=== DATA FOR PROCESSING ===
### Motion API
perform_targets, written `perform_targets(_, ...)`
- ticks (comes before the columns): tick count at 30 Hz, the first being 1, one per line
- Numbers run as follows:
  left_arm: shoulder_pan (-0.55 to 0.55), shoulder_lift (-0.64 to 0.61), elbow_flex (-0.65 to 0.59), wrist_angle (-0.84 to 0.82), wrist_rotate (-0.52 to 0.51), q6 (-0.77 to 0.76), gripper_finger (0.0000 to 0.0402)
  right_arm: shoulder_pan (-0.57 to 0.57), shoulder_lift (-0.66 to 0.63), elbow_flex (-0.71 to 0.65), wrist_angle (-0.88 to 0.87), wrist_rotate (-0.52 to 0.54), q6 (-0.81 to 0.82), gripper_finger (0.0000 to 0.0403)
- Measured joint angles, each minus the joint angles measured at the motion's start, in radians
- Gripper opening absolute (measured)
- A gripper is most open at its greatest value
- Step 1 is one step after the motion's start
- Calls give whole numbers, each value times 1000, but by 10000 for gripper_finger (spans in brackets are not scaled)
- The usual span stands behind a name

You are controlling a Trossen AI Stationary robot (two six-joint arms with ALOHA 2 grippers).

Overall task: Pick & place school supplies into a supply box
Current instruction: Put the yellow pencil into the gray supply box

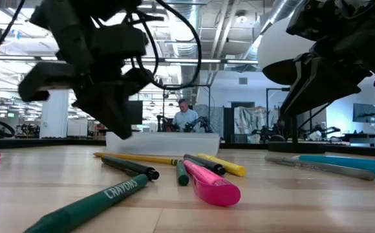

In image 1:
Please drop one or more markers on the background black robot arm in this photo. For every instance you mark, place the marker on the background black robot arm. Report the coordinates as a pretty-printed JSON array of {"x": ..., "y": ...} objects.
[
  {"x": 202, "y": 123},
  {"x": 165, "y": 124}
]

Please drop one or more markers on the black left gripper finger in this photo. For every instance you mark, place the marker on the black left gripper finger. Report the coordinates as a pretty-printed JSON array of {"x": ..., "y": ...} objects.
[{"x": 110, "y": 110}]

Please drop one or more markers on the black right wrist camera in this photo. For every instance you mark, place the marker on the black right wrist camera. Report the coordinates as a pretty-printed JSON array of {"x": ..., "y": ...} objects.
[{"x": 310, "y": 22}]

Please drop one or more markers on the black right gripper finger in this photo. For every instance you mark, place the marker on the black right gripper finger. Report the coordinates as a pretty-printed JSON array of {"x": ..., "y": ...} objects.
[{"x": 320, "y": 84}]

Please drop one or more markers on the yellow highlighter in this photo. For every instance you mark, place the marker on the yellow highlighter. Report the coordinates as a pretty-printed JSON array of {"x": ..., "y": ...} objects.
[{"x": 229, "y": 166}]

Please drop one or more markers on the wall mounted screen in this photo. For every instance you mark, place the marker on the wall mounted screen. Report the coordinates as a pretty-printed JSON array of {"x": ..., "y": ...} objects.
[{"x": 364, "y": 113}]

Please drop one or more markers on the black marker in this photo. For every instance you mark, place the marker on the black marker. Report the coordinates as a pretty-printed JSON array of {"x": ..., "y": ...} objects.
[{"x": 207, "y": 163}]

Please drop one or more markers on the white square pillar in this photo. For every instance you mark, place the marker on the white square pillar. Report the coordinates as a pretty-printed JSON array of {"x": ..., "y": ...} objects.
[{"x": 55, "y": 119}]

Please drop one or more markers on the blue marker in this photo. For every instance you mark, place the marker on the blue marker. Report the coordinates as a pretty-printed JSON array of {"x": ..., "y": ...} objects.
[{"x": 352, "y": 161}]

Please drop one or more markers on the dark green marker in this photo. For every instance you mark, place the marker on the dark green marker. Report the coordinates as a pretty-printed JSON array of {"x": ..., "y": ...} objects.
[{"x": 182, "y": 176}]

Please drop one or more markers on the black computer monitor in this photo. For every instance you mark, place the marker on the black computer monitor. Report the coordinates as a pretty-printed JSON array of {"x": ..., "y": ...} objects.
[{"x": 135, "y": 113}]

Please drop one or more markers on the black pen with clip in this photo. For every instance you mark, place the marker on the black pen with clip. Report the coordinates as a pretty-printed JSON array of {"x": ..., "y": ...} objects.
[{"x": 126, "y": 164}]

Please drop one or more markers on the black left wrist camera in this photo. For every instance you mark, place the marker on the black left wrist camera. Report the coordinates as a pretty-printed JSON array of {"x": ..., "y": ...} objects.
[{"x": 119, "y": 40}]

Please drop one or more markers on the white cabinet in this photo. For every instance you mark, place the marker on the white cabinet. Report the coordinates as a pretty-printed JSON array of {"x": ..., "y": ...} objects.
[{"x": 77, "y": 127}]

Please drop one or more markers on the white globe table lamp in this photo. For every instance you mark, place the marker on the white globe table lamp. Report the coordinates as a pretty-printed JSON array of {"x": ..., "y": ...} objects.
[{"x": 278, "y": 42}]

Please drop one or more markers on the clear supply box grey lid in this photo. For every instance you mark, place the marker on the clear supply box grey lid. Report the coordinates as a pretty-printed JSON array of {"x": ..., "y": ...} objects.
[{"x": 161, "y": 144}]

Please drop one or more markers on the green crayon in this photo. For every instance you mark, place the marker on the green crayon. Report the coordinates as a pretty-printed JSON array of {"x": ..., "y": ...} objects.
[{"x": 93, "y": 204}]

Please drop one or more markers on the yellow wooden pencil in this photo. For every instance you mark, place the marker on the yellow wooden pencil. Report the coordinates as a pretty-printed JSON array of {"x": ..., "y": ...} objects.
[{"x": 142, "y": 158}]

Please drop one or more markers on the grey pen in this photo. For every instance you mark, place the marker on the grey pen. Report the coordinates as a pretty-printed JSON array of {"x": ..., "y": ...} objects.
[{"x": 336, "y": 170}]

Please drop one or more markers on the person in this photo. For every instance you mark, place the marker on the person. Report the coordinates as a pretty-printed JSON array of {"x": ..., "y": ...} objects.
[{"x": 186, "y": 118}]

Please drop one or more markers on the silver ventilation duct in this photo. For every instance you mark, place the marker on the silver ventilation duct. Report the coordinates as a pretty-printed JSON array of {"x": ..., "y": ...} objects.
[{"x": 184, "y": 42}]

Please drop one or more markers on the fat pink highlighter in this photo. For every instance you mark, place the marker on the fat pink highlighter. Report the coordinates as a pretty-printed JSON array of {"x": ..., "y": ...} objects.
[{"x": 213, "y": 187}]

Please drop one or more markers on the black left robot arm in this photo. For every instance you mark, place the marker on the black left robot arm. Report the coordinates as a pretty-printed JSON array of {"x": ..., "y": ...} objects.
[{"x": 68, "y": 32}]

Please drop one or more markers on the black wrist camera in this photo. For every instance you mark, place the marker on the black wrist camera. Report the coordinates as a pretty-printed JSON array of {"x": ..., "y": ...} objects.
[
  {"x": 310, "y": 22},
  {"x": 119, "y": 40}
]

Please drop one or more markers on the patterned tarp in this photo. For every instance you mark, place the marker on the patterned tarp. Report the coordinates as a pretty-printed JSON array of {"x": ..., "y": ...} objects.
[{"x": 252, "y": 123}]
===
TO DO:
The copy you give must repeat each record character for character, but it must not include the pictures.

ANSWER AREA:
### Motion API
perform_targets, written `perform_targets(_, ...)`
- ticks (comes before the columns): tick count at 30 Hz, the first being 1, one per line
- Numbers run as follows:
  left_arm: shoulder_pan (-0.55 to 0.55), shoulder_lift (-0.64 to 0.61), elbow_flex (-0.65 to 0.59), wrist_angle (-0.84 to 0.82), wrist_rotate (-0.52 to 0.51), q6 (-0.77 to 0.76), gripper_finger (0.0000 to 0.0402)
  right_arm: shoulder_pan (-0.57 to 0.57), shoulder_lift (-0.66 to 0.63), elbow_flex (-0.71 to 0.65), wrist_angle (-0.88 to 0.87), wrist_rotate (-0.52 to 0.54), q6 (-0.81 to 0.82), gripper_finger (0.0000 to 0.0403)
- Measured joint angles, each minus the joint angles measured at the motion's start, in radians
- Gripper opening absolute (measured)
- A gripper is most open at its greatest value
- Step 1 is one step after the motion's start
- Calls give whole numbers, each value times 1000, but by 10000 for gripper_finger (spans in brackets are not scaled)
- The usual span stands behind a name

You are controlling a Trossen AI Stationary robot (two six-joint arms with ALOHA 2 grippers).

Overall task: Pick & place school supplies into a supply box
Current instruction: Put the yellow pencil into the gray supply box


In image 1:
Please drop one or more markers on the background black robot arm in this photo. For every instance you mark, place the marker on the background black robot arm. Report the coordinates as a pretty-printed JSON array of {"x": ..., "y": ...} objects.
[
  {"x": 202, "y": 123},
  {"x": 165, "y": 124}
]

Please drop one or more markers on the black left gripper finger in this photo. For every instance you mark, place the marker on the black left gripper finger. Report the coordinates as a pretty-printed JSON array of {"x": ..., "y": ...} objects.
[{"x": 110, "y": 110}]

Please drop one or more markers on the black right wrist camera in this photo. For every instance you mark, place the marker on the black right wrist camera. Report the coordinates as a pretty-printed JSON array of {"x": ..., "y": ...} objects.
[{"x": 310, "y": 22}]

Please drop one or more markers on the black right gripper finger in this photo. For every instance you mark, place the marker on the black right gripper finger. Report the coordinates as a pretty-printed JSON array of {"x": ..., "y": ...} objects.
[{"x": 320, "y": 84}]

Please drop one or more markers on the yellow highlighter in this photo. For every instance you mark, place the marker on the yellow highlighter. Report the coordinates as a pretty-printed JSON array of {"x": ..., "y": ...} objects.
[{"x": 229, "y": 166}]

Please drop one or more markers on the wall mounted screen in this photo. For every instance you mark, place the marker on the wall mounted screen. Report the coordinates as a pretty-printed JSON array of {"x": ..., "y": ...} objects.
[{"x": 364, "y": 113}]

Please drop one or more markers on the black marker in this photo. For every instance you mark, place the marker on the black marker. Report the coordinates as a pretty-printed JSON array of {"x": ..., "y": ...} objects.
[{"x": 207, "y": 163}]

Please drop one or more markers on the white square pillar in this photo. For every instance you mark, place the marker on the white square pillar. Report the coordinates as a pretty-printed JSON array of {"x": ..., "y": ...} objects.
[{"x": 55, "y": 119}]

Please drop one or more markers on the blue marker in this photo. For every instance you mark, place the marker on the blue marker. Report the coordinates as a pretty-printed JSON array of {"x": ..., "y": ...} objects.
[{"x": 352, "y": 161}]

Please drop one or more markers on the dark green marker in this photo. For every instance you mark, place the marker on the dark green marker. Report the coordinates as a pretty-printed JSON array of {"x": ..., "y": ...} objects.
[{"x": 182, "y": 176}]

Please drop one or more markers on the black computer monitor in this photo. For every instance you mark, place the marker on the black computer monitor. Report the coordinates as a pretty-printed JSON array of {"x": ..., "y": ...} objects.
[{"x": 135, "y": 113}]

Please drop one or more markers on the black pen with clip in this photo. For every instance you mark, place the marker on the black pen with clip. Report the coordinates as a pretty-printed JSON array of {"x": ..., "y": ...} objects.
[{"x": 126, "y": 164}]

Please drop one or more markers on the black left wrist camera in this photo. For every instance you mark, place the marker on the black left wrist camera. Report the coordinates as a pretty-printed JSON array of {"x": ..., "y": ...} objects.
[{"x": 119, "y": 40}]

Please drop one or more markers on the white cabinet in this photo. For every instance you mark, place the marker on the white cabinet. Report the coordinates as a pretty-printed JSON array of {"x": ..., "y": ...} objects.
[{"x": 77, "y": 127}]

Please drop one or more markers on the white globe table lamp in this photo. For every instance you mark, place the marker on the white globe table lamp. Report the coordinates as a pretty-printed JSON array of {"x": ..., "y": ...} objects.
[{"x": 278, "y": 42}]

Please drop one or more markers on the clear supply box grey lid in this photo. For every instance you mark, place the marker on the clear supply box grey lid. Report the coordinates as a pretty-printed JSON array of {"x": ..., "y": ...} objects.
[{"x": 161, "y": 144}]

Please drop one or more markers on the green crayon in this photo. For every instance you mark, place the marker on the green crayon. Report the coordinates as a pretty-printed JSON array of {"x": ..., "y": ...} objects.
[{"x": 93, "y": 204}]

Please drop one or more markers on the yellow wooden pencil in this photo. For every instance you mark, place the marker on the yellow wooden pencil. Report the coordinates as a pretty-printed JSON array of {"x": ..., "y": ...} objects.
[{"x": 142, "y": 158}]

Please drop one or more markers on the grey pen in this photo. For every instance you mark, place the marker on the grey pen. Report the coordinates as a pretty-printed JSON array of {"x": ..., "y": ...} objects.
[{"x": 336, "y": 170}]

Please drop one or more markers on the person in this photo. For every instance you mark, place the marker on the person. Report the coordinates as a pretty-printed JSON array of {"x": ..., "y": ...} objects.
[{"x": 186, "y": 118}]

Please drop one or more markers on the silver ventilation duct in this photo. For every instance you mark, place the marker on the silver ventilation duct. Report the coordinates as a pretty-printed JSON array of {"x": ..., "y": ...} objects.
[{"x": 184, "y": 42}]

Please drop one or more markers on the fat pink highlighter in this photo. For every instance you mark, place the marker on the fat pink highlighter. Report the coordinates as a pretty-printed JSON array of {"x": ..., "y": ...} objects.
[{"x": 213, "y": 187}]

Please drop one or more markers on the black left robot arm in this photo. For every instance you mark, place the marker on the black left robot arm. Report the coordinates as a pretty-printed JSON array of {"x": ..., "y": ...} objects.
[{"x": 68, "y": 32}]

Please drop one or more markers on the black wrist camera in this photo. For every instance you mark, place the marker on the black wrist camera. Report the coordinates as a pretty-printed JSON array of {"x": ..., "y": ...} objects.
[
  {"x": 310, "y": 22},
  {"x": 119, "y": 40}
]

Please drop one or more markers on the patterned tarp in this photo. For every instance you mark, place the marker on the patterned tarp. Report the coordinates as a pretty-printed JSON array of {"x": ..., "y": ...} objects.
[{"x": 252, "y": 123}]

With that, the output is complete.